*GIVEN ENTRIES:*
....................

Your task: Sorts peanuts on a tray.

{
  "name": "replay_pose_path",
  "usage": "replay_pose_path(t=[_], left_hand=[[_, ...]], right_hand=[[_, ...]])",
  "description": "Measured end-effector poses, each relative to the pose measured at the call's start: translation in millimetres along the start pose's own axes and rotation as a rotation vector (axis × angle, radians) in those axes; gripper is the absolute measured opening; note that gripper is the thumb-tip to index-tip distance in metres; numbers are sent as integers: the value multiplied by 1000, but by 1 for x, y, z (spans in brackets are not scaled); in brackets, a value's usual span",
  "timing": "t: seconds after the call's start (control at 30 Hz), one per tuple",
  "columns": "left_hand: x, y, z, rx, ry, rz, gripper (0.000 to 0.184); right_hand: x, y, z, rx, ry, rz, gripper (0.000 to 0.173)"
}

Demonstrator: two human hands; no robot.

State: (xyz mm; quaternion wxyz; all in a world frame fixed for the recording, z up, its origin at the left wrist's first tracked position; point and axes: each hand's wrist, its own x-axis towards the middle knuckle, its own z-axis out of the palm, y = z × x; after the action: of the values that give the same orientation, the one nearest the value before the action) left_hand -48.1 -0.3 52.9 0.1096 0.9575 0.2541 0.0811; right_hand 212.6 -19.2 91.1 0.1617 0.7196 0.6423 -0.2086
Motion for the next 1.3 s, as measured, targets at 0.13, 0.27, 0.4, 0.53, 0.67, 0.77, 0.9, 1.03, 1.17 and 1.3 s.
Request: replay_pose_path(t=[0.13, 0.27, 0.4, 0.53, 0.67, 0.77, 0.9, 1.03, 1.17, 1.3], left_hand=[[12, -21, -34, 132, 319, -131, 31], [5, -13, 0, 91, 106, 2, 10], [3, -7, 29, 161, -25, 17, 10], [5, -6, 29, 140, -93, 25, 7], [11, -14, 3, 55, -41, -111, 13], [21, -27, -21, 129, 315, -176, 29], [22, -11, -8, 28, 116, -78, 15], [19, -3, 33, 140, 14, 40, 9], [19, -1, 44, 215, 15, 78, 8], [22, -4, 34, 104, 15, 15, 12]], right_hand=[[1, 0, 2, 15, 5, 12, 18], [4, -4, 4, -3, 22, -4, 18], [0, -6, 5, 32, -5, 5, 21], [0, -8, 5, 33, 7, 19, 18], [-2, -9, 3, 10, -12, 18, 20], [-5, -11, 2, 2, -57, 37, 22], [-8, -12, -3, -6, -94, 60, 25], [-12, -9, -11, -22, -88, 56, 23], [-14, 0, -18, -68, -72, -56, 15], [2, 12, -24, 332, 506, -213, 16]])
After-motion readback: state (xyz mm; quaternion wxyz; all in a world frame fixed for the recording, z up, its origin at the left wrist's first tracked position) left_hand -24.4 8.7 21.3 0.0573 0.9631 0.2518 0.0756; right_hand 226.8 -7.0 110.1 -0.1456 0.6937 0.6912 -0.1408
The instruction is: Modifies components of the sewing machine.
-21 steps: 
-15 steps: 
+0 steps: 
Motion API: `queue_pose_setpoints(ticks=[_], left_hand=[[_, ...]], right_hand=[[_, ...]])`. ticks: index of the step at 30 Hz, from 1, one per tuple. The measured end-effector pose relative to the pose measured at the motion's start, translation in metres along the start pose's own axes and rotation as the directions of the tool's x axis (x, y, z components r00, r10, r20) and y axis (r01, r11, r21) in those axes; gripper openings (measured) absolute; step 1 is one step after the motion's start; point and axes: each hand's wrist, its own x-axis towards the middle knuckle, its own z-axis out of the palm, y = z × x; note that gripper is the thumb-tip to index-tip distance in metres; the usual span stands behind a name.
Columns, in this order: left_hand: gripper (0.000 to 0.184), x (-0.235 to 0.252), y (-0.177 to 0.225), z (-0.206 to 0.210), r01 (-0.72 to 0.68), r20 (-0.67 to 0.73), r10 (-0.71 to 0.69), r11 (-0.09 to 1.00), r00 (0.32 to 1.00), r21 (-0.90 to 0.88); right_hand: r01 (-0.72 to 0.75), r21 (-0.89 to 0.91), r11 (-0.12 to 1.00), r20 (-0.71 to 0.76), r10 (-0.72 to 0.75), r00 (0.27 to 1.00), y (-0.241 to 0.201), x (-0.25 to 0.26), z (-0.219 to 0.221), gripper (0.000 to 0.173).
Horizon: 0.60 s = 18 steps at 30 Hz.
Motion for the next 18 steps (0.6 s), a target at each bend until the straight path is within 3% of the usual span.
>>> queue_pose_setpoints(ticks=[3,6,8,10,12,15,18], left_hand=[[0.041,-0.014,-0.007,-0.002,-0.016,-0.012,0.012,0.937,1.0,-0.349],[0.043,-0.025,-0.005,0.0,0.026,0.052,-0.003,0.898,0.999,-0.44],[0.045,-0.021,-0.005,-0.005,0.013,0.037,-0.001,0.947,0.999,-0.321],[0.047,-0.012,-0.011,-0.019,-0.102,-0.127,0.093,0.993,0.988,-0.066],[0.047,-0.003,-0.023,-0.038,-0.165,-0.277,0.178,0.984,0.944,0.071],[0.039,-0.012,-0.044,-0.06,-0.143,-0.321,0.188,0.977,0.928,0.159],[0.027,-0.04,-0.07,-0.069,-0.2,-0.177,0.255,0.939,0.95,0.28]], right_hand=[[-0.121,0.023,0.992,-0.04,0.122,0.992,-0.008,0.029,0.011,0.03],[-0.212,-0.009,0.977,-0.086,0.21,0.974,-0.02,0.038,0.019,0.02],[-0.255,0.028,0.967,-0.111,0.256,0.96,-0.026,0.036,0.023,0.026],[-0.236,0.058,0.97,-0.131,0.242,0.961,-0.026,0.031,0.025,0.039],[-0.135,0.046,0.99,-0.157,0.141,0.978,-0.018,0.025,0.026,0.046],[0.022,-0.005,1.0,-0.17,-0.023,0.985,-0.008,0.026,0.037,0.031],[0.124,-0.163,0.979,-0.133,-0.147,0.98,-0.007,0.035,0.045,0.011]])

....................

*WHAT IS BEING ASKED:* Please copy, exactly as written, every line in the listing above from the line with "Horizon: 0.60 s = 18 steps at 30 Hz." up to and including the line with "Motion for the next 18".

*RESPONSE BELOW:*
Horizon: 0.60 s = 18 steps at 30 Hz.
Motion for the next 18 steps (0.6 s), a target at each bend until the straight path is within 3% of the usual span.

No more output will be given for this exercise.